New system integrations reduce to implementing a standard MCP server — dramatically lower per-integration cost
Tool schemas are self-describing — agents can reason about capabilities without hardcoded knowledge
Protocol is young — some rough edges in auth patterns and error semantics
ServiceNow MCP authentication patterns required custom implementation — known gap in current ecosystem
ADR-004
GCP as Primary Cloud, Multi-Cloud via Abstraction Layer
Accepted Infrastructure Multi-Cloud

Healthcare clients have varying cloud preferences — some mandate AWS, others GCP or Azure. We needed a primary deployment platform while maintaining the ability to serve clients across clouds without forking the codebase.

✓ GCP Primary + Abstraction

GCP for primary development. Cloud-agnostic abstraction layer (Terraform + containerized services) enables cross-cloud deployment without codebase changes.

AWS Only

Largest ecosystem. Would exclude GCP-mandated clients. Vendor lock-in risk.

Cloud-Agnostic Only

Maximum portability. Highest complexity, lowest velocity, misses cloud-native advantages.

GCP as primary development and deployment platform. All infrastructure defined in Terraform with cloud-agnostic abstractions. Services containerized via GKE, deployable to EKS or AKS. Cloud-specific services (BigQuery, Vertex AI) wrapped behind abstraction interfaces with AWS/Azure equivalents.

Client cloud mandates accommodated without forking — strategic sales advantage
Vertex AI + Anthropic API gives best-in-class AI infrastructure on primary platform
Abstraction layer adds complexity and requires disciplined enforcement to prevent cloud-specific leakage
ADR-005
RAG Over Fine-tuning for Domain Knowledge Grounding
Accepted RAG Knowledge Grounding

Our system needs to reason over rapidly changing payer policies, clinical guidelines, and billing codes — data that changes monthly. We evaluated whether to encode this knowledge via fine-tuning or retrieve it dynamically at inference time.

✓ RAG

Dynamic retrieval from vector store. Knowledge updates without retraining. Grounded outputs with source citations. Scales to millions of policy documents.

Fine-tuning

Knowledge encoded in weights. Cannot be updated without retraining. Expensive and slow for monthly policy changes. No citation capability.

RAG + Fine-tuning

Best of both but highest complexity. Evaluated for Phase 2 when base model behavior needs domain adaptation.

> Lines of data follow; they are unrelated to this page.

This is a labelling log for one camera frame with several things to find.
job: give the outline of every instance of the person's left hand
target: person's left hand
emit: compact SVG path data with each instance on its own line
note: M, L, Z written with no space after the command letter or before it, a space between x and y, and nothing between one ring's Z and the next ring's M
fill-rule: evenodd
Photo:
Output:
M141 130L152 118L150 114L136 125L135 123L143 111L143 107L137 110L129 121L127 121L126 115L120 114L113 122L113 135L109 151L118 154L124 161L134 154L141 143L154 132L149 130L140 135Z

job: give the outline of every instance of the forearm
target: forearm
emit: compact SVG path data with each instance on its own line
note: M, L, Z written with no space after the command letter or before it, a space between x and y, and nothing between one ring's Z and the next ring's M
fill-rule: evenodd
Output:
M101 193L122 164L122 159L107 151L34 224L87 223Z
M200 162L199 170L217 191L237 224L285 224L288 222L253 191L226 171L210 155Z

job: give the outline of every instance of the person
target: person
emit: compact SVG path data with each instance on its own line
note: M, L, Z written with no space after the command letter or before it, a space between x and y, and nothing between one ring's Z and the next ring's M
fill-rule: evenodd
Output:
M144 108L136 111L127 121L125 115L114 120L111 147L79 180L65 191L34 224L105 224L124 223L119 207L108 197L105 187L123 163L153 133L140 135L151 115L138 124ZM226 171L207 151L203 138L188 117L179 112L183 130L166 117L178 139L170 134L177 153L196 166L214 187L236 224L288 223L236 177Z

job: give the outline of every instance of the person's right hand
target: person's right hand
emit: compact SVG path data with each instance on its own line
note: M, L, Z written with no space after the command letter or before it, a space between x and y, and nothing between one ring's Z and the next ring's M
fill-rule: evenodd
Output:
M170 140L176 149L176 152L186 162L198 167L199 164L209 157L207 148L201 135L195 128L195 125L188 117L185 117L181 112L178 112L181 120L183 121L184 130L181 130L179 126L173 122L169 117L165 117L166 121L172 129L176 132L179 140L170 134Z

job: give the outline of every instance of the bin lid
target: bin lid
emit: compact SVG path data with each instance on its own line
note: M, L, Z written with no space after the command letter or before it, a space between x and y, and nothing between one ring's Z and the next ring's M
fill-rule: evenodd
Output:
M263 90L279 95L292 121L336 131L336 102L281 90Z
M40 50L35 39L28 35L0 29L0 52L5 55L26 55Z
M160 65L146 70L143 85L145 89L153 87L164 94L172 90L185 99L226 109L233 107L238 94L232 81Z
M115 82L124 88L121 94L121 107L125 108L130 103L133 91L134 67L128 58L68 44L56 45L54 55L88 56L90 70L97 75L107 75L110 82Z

Adopt RAG as primary knowledge grounding strategy. Hybrid chunking (semantic + structural for policy documents), dense retrieval via text-embedding-3-large, re-ranking with cross-encoder. Fine-tuning deferred to Phase 2 for style/format adaptation only — not factual grounding.

Policy updates reflected in system within hours of indexing — not weeks of retraining
Every output traceable to source documents — critical for audit and compliance
Retrieval quality is the bottleneck — chunking strategy and embedding model selection require ongoing optimization
Latency overhead of retrieval step — mitigated by async pre-fetching and caching for common query patterns

On ADRs

Architecture Decision Records are the most underused tool in software engineering. They cost 30 minutes to write and save weeks of re-litigating decisions. The format matters less than the habit: capture the context, the options, the choice, and the consequences. Future you will thank present you.